Dualistic or two-category gender ideologies are concerned with how women and men are similar and different, with the emphasis on difference. The widespread presence of ideologies of difference indicates the importance of culture and ideology in creating women and men as unalike. Anthropologists have found that cross-culturally, people are concerned with similar aspects of human experience in their production of gender ideologies. People also engage in similar cognitive and symbolic processes as they talk about and otherwise represent women. At the same time, there are also differences from society to society and within societies in the nature of dualistic gender ideologies, so that similarities and differences across cultures are intertwined.

There are at least four aspects of human experience that regularly enter into gender ideologies. These include work, appearance, sexuality, and reproduction. People constitute themselves and are socially constituted by others as women and men through their behavior in these areas and the meanings attached to those behaviors. At the same time, societies vary in the emphasis that is given to each of these four aspects and in the extent and kind of variation tolerated in behavior relative to canonical expectations about gender.

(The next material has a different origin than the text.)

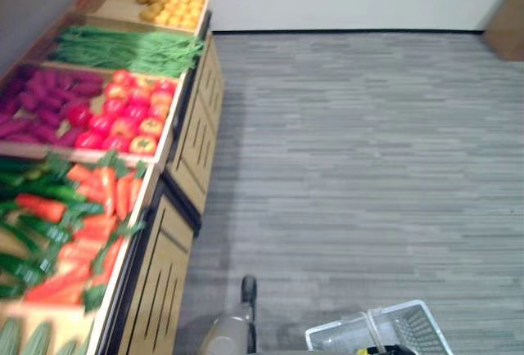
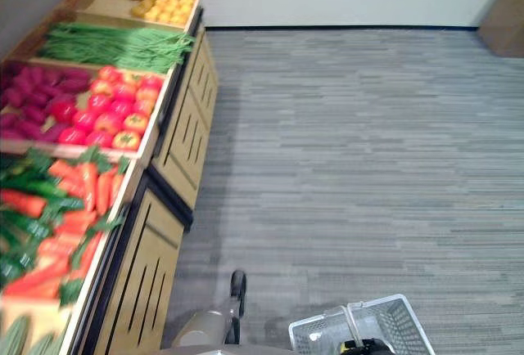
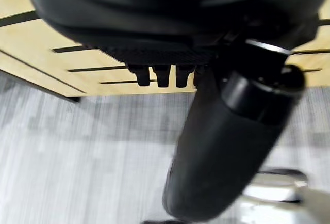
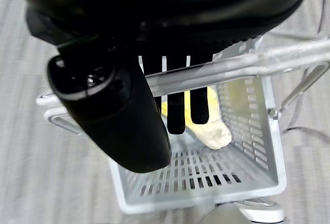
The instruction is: Get the vegetables into the basket
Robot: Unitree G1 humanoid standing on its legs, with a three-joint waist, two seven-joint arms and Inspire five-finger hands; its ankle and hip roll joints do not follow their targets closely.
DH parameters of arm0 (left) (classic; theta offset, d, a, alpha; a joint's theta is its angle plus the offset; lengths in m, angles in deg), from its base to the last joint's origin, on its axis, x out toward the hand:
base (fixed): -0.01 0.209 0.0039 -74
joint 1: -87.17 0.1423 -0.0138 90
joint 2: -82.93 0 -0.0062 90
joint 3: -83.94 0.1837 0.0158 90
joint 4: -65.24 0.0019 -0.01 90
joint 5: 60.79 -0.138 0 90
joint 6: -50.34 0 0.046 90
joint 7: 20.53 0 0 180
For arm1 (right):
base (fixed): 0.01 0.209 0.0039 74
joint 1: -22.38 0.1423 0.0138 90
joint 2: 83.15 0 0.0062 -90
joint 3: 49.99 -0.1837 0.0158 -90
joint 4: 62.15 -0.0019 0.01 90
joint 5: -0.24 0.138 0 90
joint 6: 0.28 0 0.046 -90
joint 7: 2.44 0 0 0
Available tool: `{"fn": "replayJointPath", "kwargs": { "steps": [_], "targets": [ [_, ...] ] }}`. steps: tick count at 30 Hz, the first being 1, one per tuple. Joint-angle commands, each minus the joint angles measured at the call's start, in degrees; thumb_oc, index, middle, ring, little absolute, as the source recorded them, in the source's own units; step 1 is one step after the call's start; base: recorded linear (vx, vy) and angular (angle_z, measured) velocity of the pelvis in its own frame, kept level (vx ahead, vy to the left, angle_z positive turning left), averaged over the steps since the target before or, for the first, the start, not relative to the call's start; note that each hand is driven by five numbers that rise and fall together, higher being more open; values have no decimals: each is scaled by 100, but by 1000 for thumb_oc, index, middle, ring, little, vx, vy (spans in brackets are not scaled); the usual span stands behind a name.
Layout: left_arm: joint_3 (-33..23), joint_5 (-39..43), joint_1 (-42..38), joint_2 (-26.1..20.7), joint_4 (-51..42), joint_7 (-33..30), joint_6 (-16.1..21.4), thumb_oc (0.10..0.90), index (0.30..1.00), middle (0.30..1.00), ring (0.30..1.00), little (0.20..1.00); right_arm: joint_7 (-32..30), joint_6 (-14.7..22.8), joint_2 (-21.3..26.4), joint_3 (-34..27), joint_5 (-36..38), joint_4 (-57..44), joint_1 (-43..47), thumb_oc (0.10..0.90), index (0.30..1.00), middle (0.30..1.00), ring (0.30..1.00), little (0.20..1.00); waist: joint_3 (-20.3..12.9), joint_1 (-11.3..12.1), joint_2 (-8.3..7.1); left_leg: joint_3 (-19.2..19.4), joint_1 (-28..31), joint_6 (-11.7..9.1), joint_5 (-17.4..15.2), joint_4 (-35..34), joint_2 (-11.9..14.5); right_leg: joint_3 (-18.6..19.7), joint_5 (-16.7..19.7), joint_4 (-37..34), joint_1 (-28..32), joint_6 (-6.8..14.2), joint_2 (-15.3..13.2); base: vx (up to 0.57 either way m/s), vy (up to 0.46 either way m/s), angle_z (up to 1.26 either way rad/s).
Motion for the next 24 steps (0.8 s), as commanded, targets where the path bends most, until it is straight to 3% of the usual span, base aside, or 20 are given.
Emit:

It is very common cross-culturally for women and men to be expected to do different kinds of work, and for girls and boys to be socialized into different kinds of labor. So, for example, in hunting and gathering societies, which no longer exist in isolation from other economic types of societies, it is common for women to be expected and trained to gather plants and for men to be expected and trained to hunt for game. Among European agriculturalists, large-scale cultivation has been associated strongly with men. Consequently, where women were largely responsible for cultivation in places that have been colonized by Europeans over the last 500 years, strong pressure was often exerted to get men to replace women in these activities as, for example, with the Seneca Indians in New York state.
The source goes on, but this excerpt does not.